Firewall (Something I would like to see)

Discussion in 'other firewalls' started by MakoFusion, Jun 25, 2003.

Thread Status:
Not open for further replies.
  1. MakoFusion

    MakoFusion Registered Member

    Joined:
    Jun 25, 2003
    Posts:
    130
    It would be nice if firewalls logged whenever a packet is ignored instead of blocked.

    Online scans that tests firewalls usually show three settings on any given scanned port.

    Port is Open
    Port is Closed
    Port is Stealthed

    The firewall accepted, blocked, or ignored the test packets sent. On my current firewall it shows everything as blocked or accepted. Is there any firewall which logs when a packet has been ignored? I think future releases of firewalls should show exactly what it did with the packet sent for inbound traffic instead of combining block to mean block and ignored.

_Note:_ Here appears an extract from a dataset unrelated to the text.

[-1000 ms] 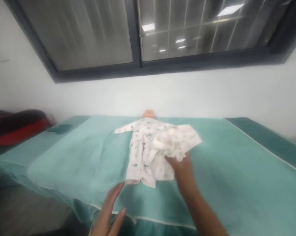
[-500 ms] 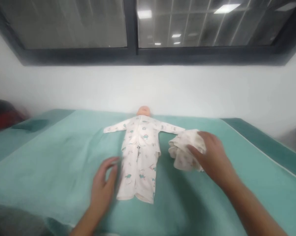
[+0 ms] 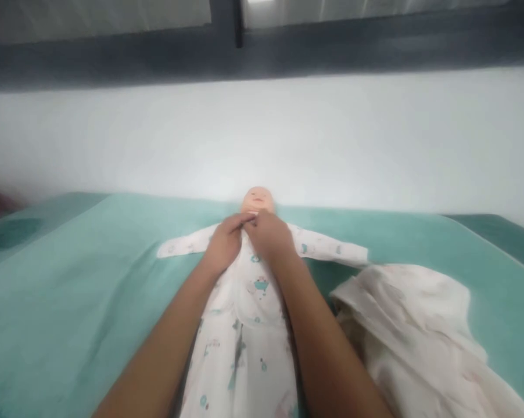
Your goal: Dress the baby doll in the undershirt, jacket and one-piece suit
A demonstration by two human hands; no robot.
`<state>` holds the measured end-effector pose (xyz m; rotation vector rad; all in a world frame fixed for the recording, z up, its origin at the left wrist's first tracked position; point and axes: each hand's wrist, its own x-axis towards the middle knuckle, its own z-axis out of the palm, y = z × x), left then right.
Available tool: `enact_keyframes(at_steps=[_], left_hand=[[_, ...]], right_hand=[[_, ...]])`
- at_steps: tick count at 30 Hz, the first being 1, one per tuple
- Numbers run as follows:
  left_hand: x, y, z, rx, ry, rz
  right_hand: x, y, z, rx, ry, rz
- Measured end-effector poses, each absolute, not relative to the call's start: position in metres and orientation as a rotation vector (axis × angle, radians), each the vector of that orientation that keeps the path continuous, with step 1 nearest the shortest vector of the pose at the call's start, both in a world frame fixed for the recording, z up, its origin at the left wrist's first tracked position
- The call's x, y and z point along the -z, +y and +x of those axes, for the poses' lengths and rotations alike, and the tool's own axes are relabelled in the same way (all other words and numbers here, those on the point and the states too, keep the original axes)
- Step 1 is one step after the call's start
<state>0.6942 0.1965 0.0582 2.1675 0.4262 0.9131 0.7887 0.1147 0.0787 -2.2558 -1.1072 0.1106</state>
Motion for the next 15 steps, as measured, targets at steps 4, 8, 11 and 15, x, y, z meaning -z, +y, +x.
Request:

    If I set my Zone Alarm to Medium security and run Steve Gibson's port tester it shows all my ports are closed.
    Zone Alarm records blocked for those packets.
    If I set my Zone Alarm to High security and run this same test it shows all my ports are stealthed.
    Again Zone Alarm records these packets blocked.
    See where I'm going with this?
     
  2. root

    root Registered Member

    Joined:
    Feb 19, 2002
    Posts:
    1,723
    Location:
    Missouri, USA
    Check out Outpost version 2 and see what you think of the logging.
    http://agnitum.com/download/

    It is still being debugged for some people having some issues with it, but I believe it works well for most. It uses the MMC snap in for logging and is quite extensive.
     
  3. JacK

    JacK Registered Member

    Joined:
    Jun 20, 2002
    Posts:
    737
    Location:
    Belgium -Li?ge
    Hello,

    Blocked = stealth = neglected, dropped = NO explicit respons from the firewall
    Closed = deny = explicit respons from the firewall

    Rgds,
     
  4. Phant0m

    Phant0m Registered Member

    Joined:
    Jun 7, 2003
    Posts:
    3,684
    Location:
    Canada
    Actually response from the System not a response from the Firewall unless you in reference to old Software like NukeNabber and perhaps PortWatchers… ;)
     
  5. gkweb

    gkweb Guest

    I disagree Jacks,

    Open = port open and response from it

    Closed = port closed (no app listening on it) and response from it

    Blocked = port closed or open, but firewall drop the SYN packet. But the port could be visible by sending it a TCP packet with special flags (such as ACK) the port respond whit a packet (RST flag), so the port is blocked but visible by other ways.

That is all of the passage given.